On Wed, Dec 01, 2021 at 07:12:30PM +0800, Zhaoyang Huang wrote:
> There is no chance for zram reading/writing to be counted in
> PSI_IO_WAIT so far as zram will deal with the request just in current
> context without invoking submit_bio and io_schedule.

Hm, but you're also not waiting for a real io device - during which
the CPU could be doing something else e.g. You're waiting for
decompression. The thread also isn't in D-state during that time. What
scenario would benefit from this accounting? How is IO pressure from
comp/decomp paths actionable to you?

What about when you use zram with disk writeback enabled, and you see
a mix of decompression and actual disk IO. Wouldn't you want to be
able to tell the two apart, to see if you're short on CPU or short on
IO bandwidth in this setup? Your patch would make that impossible.
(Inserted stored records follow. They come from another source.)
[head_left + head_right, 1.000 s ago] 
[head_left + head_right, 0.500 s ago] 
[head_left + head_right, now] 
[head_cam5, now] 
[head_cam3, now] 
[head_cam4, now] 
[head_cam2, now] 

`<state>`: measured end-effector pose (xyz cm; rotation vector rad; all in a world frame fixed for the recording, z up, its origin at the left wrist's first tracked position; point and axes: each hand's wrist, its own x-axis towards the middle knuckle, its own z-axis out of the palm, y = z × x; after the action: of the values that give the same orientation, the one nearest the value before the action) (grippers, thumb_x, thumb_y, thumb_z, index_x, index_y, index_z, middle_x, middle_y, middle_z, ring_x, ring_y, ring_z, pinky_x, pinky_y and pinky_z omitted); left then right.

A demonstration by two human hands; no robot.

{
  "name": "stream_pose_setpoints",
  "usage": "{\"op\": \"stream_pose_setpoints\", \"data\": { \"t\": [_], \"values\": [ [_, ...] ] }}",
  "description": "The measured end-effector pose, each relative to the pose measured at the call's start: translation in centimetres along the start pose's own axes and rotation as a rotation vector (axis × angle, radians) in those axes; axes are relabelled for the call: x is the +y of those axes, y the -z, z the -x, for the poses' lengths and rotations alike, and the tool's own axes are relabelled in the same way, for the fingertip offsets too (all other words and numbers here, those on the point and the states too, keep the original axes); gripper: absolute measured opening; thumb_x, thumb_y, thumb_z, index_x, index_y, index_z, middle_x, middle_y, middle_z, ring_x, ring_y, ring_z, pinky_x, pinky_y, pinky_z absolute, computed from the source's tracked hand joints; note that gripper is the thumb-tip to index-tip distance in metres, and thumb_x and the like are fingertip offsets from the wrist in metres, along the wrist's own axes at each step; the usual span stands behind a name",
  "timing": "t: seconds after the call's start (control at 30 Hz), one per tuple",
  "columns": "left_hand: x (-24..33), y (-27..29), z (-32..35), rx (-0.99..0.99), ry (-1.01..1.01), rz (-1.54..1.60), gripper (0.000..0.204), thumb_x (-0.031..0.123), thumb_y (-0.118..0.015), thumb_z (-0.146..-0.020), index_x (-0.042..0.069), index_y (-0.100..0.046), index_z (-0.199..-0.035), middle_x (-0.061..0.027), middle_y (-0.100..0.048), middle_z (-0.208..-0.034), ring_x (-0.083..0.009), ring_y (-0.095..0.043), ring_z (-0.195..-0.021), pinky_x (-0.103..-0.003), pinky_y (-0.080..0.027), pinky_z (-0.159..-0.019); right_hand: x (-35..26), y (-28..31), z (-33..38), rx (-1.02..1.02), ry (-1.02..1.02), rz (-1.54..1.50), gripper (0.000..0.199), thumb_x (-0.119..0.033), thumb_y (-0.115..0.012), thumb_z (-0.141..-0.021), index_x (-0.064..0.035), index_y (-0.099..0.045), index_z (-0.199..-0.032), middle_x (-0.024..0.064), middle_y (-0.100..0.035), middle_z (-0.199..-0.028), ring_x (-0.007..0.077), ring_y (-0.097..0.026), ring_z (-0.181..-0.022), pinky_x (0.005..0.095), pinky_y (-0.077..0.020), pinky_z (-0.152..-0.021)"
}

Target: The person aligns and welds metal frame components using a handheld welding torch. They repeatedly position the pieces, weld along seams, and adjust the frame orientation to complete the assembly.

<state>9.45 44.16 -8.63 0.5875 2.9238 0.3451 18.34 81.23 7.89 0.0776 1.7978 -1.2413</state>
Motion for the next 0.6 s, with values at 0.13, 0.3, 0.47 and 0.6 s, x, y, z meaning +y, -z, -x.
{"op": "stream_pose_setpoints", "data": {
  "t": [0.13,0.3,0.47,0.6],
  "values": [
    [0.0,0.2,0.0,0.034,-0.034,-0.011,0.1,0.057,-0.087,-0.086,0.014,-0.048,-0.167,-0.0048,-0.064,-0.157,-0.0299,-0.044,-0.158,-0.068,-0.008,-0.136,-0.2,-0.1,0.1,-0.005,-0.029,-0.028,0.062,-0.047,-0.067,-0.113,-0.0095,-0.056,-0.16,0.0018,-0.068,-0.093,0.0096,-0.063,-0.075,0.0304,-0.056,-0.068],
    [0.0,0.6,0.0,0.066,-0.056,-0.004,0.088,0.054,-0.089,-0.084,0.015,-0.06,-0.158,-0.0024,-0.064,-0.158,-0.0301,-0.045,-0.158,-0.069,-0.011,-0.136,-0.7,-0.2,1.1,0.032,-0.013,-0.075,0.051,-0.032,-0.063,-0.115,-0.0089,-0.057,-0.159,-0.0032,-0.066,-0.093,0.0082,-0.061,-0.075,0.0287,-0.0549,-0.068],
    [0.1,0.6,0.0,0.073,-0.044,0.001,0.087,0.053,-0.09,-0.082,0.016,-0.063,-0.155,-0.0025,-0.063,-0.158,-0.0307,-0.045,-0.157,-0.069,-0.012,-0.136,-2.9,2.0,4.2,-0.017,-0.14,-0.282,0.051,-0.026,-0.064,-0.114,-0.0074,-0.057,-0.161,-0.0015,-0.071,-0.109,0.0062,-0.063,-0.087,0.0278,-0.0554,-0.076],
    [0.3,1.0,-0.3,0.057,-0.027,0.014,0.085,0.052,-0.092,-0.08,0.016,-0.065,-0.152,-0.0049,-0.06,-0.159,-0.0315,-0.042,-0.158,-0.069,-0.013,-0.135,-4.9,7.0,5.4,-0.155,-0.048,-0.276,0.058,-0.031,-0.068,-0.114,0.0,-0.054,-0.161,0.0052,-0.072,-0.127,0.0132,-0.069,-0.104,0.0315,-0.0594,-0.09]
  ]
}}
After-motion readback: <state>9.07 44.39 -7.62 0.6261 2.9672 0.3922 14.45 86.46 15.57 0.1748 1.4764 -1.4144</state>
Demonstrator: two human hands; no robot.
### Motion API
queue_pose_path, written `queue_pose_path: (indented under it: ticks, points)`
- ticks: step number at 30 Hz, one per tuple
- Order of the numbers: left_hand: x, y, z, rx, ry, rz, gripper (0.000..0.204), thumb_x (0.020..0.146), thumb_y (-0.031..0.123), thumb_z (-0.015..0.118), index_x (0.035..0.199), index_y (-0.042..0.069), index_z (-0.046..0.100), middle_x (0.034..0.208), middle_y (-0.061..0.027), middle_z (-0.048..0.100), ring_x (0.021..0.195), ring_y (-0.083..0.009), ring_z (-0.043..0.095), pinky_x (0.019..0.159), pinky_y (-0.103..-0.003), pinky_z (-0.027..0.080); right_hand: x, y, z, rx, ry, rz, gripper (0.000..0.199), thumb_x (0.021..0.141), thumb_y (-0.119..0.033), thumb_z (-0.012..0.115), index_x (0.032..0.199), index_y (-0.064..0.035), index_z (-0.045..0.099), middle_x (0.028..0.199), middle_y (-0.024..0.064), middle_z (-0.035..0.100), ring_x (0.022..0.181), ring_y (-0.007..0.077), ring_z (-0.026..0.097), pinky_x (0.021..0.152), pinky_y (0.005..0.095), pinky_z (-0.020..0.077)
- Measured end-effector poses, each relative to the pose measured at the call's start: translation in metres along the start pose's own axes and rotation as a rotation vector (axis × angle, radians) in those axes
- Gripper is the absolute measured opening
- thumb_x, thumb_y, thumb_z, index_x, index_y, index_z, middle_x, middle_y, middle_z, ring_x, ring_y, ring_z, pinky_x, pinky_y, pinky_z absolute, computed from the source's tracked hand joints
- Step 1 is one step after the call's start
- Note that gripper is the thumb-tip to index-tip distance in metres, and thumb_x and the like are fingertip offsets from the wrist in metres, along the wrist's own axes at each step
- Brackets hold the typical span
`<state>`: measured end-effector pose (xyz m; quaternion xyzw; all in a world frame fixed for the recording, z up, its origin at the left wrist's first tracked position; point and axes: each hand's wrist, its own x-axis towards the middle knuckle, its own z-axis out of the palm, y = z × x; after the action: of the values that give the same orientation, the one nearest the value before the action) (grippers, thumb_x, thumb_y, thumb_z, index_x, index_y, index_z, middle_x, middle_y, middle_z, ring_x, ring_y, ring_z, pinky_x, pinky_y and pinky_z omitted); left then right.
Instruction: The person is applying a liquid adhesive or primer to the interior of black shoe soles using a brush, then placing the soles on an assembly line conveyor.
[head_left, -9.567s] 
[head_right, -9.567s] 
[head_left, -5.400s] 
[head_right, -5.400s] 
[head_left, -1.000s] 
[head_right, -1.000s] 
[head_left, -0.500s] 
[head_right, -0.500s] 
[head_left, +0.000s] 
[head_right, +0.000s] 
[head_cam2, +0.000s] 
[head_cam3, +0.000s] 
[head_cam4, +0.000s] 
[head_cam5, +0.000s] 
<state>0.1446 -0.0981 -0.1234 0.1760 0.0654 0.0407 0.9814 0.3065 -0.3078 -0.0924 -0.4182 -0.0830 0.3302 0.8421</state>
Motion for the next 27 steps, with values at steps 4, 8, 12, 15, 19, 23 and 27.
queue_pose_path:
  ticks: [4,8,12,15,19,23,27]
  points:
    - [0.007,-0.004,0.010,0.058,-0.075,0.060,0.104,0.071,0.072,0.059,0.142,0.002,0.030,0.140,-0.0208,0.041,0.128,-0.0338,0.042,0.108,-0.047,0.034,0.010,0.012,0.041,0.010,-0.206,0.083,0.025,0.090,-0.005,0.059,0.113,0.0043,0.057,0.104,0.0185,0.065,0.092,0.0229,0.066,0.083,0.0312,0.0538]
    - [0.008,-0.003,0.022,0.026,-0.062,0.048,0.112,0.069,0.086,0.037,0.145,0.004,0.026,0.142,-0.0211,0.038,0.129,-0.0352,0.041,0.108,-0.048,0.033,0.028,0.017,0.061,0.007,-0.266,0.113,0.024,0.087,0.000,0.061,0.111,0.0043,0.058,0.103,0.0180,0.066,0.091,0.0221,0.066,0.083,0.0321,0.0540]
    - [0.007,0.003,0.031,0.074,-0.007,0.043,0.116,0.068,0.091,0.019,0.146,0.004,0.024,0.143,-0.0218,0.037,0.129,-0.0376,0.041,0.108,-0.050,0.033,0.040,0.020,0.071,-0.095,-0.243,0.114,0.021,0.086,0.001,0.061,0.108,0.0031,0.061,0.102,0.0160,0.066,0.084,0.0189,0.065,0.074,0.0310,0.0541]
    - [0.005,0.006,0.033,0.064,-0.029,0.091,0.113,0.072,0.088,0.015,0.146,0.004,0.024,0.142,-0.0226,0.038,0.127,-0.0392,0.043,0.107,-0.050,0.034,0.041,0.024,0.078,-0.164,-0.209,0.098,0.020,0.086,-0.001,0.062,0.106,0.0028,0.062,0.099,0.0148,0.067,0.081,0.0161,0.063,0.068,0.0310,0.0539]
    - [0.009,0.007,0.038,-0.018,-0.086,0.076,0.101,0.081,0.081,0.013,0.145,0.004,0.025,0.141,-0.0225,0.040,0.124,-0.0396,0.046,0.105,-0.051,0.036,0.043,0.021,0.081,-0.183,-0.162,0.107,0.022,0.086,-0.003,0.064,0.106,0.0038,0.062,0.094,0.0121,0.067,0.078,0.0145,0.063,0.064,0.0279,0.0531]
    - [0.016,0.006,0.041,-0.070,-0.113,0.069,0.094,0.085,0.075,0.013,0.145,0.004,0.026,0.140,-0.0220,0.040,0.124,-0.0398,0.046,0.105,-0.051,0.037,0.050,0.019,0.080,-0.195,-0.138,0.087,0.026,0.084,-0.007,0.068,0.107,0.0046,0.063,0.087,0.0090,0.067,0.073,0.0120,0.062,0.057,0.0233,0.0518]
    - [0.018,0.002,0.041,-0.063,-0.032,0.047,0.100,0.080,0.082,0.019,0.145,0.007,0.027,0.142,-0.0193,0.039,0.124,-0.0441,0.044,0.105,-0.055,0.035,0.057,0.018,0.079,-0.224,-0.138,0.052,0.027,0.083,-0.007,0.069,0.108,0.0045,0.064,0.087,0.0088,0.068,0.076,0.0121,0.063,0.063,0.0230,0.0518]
This needs a much more comprehensive changelog.

> > @@ -1246,7 +1247,9 @@ static int __zram_bvec_read(struct zram *zram, struct page *page, u32 index,
> >                                 zram_get_element(zram, index),
> >                                 bio, partial_io);
> >         }
> > -
> > +#ifdef CONFIG_PSI
> > +       psi_task_change(current, 0, TSK_IOWAIT);
> > +#endif

Add psi_iostall_enter() and leave helpers that encapsulate the ifdefs.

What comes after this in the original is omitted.